Table 2.

Advantages and disadvantages of different neutralizing antibody detection methods.

Method Classification	Method Name	Advantages	Disadvantages
cVNT	CPE	•The “gold standard” for neutralizing antibody detection has specificity, sensitivity, and can accurately measure the neutralizing ability of antibodies [76].	•BSL-3, low throughput, time-consuming, high condition requirements, and is influenced by subjective explanations from researchers, resulting in cumbersome steps [76,122].
	PRNT
	Recombinant live virus	•Reduced time consumption, dynamic monitoring, and objective results [70]. •Can be safely used at BSL-2 laboratories [84,85].	•Cumbersome and time-consuming steps [84,85].
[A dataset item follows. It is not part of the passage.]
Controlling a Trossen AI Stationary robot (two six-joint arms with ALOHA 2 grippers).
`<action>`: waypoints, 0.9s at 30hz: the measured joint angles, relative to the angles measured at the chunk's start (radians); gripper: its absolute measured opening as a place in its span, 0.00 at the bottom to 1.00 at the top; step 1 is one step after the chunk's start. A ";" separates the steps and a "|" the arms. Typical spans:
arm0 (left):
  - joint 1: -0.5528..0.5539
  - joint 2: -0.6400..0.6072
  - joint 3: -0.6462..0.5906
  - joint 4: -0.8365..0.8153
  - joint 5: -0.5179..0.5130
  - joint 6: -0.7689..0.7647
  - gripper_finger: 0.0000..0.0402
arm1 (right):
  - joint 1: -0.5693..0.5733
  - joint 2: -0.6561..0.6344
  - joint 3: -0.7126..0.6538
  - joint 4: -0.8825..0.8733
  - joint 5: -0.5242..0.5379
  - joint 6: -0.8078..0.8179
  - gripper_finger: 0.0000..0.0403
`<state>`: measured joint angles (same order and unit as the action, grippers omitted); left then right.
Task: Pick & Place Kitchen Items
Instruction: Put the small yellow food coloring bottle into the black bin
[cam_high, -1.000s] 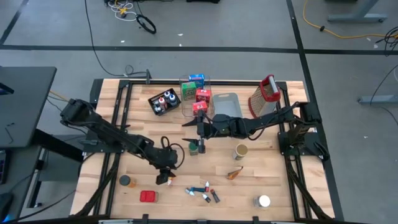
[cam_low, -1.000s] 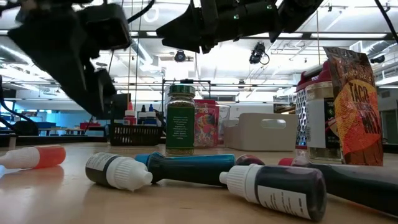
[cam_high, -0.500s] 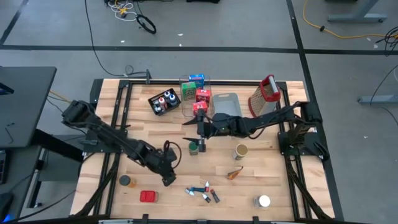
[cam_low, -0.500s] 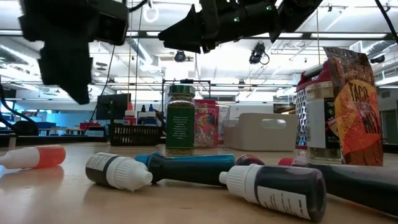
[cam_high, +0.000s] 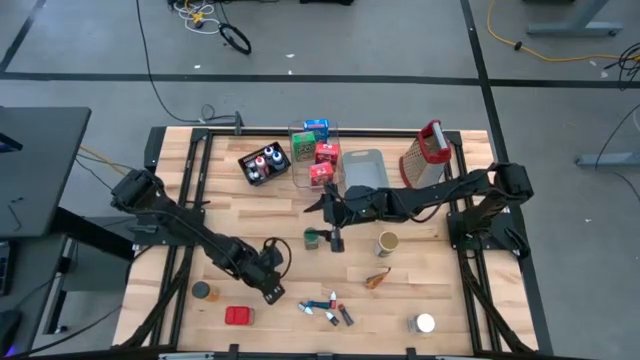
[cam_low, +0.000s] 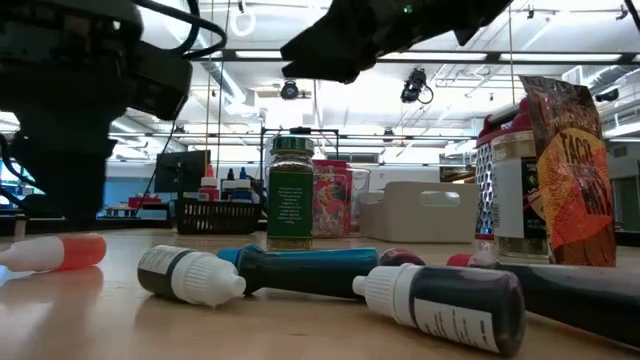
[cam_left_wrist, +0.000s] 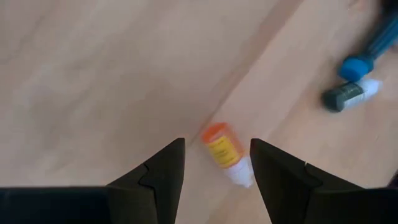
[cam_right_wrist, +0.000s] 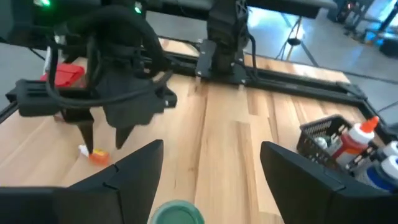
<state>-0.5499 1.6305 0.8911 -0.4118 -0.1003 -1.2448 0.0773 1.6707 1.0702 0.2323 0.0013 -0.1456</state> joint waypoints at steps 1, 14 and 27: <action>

pVNT	HIV system	•BSL-2, high throughput, less time-consuming, specific, sensitive, consistent with live virus results, accurately measure the neutralizing ability of antibodies [66]; •Lentiviral vector-based pseudoviruses differ from conventional retroviral vectors in that they have the ability to infect both dividing and non-dividing cells; •VSV systems are suitable for neutralizing antibody analysis or screening of high-content therapies [123].	•The number of envelope proteins in pseudoviruses is not directly proportional to the copy number of the core genome. The titer needs to be measured through qPCR and other methods, which loses its authenticity, especially when comparing the impact of different mutant S proteins on viral infectivity [105]; •VSV residue in the VSV system may lead to false positive results [111]; •Comparison and validation with live viruses are required.
	VSV system
	MLV system
sVNT	ELISA	•Cell-independent, safe; high throughput, low cost, less time-consuming [119]; can be used for screening for neutralizing antibodies in the population to investigate the efficacy of protective immunity and vaccination [124].	•Does not represent actual neutralizing antibody titers, does not provide information on the neutralizing ability of antibodies and has low sensitivity for early infection [67,125].